[Data for this exercise — start]

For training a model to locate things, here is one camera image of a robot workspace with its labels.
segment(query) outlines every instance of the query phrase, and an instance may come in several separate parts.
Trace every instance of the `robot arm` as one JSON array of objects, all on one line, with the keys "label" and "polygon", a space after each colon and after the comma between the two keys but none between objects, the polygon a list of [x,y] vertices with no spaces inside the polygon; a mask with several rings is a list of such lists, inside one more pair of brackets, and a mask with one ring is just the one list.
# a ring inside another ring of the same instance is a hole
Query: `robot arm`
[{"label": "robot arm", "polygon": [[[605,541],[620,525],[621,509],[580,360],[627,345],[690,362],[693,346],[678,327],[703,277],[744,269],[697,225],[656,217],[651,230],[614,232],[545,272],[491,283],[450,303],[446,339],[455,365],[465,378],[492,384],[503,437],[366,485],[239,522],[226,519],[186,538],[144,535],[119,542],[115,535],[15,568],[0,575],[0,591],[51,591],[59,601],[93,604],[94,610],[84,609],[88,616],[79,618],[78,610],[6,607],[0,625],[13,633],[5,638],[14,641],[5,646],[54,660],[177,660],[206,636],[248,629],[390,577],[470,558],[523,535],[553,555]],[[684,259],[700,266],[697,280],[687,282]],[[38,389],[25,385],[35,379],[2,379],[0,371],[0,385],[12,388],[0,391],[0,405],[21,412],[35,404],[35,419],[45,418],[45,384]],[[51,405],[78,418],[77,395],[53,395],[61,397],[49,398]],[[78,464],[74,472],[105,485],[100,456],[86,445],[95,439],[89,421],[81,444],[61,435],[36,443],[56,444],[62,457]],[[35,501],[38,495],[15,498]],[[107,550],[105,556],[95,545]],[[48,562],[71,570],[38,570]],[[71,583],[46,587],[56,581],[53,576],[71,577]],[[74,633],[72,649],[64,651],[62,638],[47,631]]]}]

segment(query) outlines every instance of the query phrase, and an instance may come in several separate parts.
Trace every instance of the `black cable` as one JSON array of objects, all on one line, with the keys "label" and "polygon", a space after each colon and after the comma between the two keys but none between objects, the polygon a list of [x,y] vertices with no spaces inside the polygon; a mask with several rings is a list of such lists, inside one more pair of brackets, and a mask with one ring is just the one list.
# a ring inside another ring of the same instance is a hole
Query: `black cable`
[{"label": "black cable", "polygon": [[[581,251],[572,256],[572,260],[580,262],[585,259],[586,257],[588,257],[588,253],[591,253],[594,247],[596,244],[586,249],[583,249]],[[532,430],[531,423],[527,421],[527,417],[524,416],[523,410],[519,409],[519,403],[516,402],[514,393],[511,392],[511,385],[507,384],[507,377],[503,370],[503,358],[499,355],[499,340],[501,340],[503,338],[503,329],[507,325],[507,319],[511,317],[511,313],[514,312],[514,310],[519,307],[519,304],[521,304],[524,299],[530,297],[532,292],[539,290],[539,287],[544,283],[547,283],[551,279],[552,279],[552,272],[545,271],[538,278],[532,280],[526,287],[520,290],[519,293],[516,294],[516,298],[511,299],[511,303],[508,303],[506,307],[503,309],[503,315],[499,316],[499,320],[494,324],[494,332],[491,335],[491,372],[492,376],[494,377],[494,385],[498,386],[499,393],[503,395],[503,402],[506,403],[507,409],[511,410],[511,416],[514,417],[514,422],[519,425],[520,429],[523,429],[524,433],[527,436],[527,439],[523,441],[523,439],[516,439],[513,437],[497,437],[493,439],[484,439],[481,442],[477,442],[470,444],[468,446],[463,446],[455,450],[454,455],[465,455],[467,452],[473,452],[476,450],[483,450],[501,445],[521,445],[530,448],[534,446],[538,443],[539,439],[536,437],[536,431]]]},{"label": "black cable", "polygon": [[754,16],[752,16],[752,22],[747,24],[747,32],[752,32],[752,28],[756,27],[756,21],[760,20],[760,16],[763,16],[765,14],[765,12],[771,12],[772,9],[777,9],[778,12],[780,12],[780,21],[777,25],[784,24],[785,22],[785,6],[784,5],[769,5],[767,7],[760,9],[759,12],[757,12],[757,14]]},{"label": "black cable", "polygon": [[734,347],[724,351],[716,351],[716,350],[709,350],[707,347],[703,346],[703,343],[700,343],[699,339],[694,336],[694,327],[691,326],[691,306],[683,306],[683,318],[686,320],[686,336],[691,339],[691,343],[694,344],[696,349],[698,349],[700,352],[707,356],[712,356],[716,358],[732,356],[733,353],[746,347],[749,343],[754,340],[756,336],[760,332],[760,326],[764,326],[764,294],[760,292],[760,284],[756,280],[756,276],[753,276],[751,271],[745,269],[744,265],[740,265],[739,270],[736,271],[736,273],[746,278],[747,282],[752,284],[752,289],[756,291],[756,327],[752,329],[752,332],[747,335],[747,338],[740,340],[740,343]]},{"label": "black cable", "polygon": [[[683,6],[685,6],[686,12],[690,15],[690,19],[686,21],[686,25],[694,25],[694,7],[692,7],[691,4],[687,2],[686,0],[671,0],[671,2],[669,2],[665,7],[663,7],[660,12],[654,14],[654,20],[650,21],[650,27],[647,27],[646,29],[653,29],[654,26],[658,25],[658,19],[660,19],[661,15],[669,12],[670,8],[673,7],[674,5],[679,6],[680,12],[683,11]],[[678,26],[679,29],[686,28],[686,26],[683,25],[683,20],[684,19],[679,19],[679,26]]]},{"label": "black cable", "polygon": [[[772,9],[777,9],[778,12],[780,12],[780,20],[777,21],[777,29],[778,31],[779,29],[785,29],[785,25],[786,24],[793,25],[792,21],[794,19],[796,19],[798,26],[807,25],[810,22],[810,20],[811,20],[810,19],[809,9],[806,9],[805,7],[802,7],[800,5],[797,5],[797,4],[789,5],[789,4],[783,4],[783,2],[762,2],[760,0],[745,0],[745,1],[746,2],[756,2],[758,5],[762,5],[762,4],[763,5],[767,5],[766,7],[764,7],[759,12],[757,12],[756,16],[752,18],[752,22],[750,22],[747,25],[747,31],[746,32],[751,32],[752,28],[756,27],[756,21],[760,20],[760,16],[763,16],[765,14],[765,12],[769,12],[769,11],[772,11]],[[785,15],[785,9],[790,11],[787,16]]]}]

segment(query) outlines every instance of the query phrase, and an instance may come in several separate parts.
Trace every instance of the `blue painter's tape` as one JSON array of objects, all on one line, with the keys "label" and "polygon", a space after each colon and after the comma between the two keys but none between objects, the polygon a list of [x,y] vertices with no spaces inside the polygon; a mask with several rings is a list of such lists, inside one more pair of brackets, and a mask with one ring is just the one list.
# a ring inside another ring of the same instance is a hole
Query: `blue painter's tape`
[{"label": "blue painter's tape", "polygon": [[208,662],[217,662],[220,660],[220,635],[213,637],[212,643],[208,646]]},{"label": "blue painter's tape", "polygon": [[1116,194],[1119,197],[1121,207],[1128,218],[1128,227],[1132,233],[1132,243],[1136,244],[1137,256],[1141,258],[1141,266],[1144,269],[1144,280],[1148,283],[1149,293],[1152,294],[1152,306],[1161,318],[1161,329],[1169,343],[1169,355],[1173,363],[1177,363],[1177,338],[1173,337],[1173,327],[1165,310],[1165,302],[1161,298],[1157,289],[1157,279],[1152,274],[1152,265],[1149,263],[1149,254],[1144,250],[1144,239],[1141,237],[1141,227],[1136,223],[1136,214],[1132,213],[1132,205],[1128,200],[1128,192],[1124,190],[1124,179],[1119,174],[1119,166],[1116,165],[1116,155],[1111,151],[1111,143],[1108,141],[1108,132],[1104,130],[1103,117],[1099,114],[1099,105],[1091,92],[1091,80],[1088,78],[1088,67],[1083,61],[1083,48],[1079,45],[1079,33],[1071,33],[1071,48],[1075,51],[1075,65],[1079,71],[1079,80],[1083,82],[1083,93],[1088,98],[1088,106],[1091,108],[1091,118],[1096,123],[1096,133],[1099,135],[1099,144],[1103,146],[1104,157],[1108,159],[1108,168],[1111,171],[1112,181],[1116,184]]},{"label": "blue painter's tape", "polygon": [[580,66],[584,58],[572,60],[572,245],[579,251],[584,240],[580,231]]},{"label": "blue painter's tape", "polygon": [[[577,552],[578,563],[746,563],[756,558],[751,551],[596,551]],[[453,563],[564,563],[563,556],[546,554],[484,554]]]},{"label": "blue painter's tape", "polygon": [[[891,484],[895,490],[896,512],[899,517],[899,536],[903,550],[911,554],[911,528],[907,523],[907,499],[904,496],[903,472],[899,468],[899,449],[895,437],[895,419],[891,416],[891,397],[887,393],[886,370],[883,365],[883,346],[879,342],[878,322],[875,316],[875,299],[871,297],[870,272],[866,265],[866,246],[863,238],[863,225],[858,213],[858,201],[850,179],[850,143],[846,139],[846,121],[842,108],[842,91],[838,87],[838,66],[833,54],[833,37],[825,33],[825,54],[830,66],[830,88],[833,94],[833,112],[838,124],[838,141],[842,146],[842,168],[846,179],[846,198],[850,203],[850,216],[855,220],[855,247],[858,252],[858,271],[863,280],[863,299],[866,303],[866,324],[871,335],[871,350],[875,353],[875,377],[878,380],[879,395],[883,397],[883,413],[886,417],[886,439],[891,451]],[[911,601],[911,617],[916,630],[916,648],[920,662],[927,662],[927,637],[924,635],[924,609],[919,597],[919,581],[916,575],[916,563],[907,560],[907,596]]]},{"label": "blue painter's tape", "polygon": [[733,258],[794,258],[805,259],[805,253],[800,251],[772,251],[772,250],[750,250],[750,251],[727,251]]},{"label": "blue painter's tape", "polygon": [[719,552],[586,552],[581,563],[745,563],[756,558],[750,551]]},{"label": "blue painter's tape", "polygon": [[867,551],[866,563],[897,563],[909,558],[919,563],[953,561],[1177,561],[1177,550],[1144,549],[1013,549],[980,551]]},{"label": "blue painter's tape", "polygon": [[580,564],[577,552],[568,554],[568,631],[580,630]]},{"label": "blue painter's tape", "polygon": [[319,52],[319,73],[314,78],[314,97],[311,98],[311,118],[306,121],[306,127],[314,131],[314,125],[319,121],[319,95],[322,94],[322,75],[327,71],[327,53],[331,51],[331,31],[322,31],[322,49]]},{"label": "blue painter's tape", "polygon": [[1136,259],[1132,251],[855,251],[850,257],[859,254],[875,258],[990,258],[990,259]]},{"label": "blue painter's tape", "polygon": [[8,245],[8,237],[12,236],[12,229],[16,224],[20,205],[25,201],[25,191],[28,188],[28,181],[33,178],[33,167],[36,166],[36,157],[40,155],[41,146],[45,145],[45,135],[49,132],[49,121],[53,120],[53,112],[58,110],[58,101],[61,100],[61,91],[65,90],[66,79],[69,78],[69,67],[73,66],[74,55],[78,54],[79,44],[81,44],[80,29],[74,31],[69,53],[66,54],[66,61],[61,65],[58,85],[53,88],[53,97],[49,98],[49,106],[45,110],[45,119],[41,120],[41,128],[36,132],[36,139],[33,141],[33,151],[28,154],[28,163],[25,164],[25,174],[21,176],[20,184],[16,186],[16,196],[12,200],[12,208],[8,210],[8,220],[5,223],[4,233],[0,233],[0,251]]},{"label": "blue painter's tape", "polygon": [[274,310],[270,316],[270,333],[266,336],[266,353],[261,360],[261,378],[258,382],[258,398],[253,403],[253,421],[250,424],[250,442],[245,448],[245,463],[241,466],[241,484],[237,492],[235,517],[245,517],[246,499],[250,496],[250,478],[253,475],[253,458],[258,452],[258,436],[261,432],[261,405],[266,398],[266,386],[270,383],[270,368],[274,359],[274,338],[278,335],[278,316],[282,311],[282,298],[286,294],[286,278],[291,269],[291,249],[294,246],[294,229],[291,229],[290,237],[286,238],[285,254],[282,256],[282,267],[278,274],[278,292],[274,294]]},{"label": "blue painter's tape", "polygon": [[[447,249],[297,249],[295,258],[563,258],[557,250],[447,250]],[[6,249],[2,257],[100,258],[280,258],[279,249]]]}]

[Data for this exercise — finish]

**Exercise description**
What is needed is one number, the count of lines in the listing above that contain the word "spaces".

**Output for this exercise**
3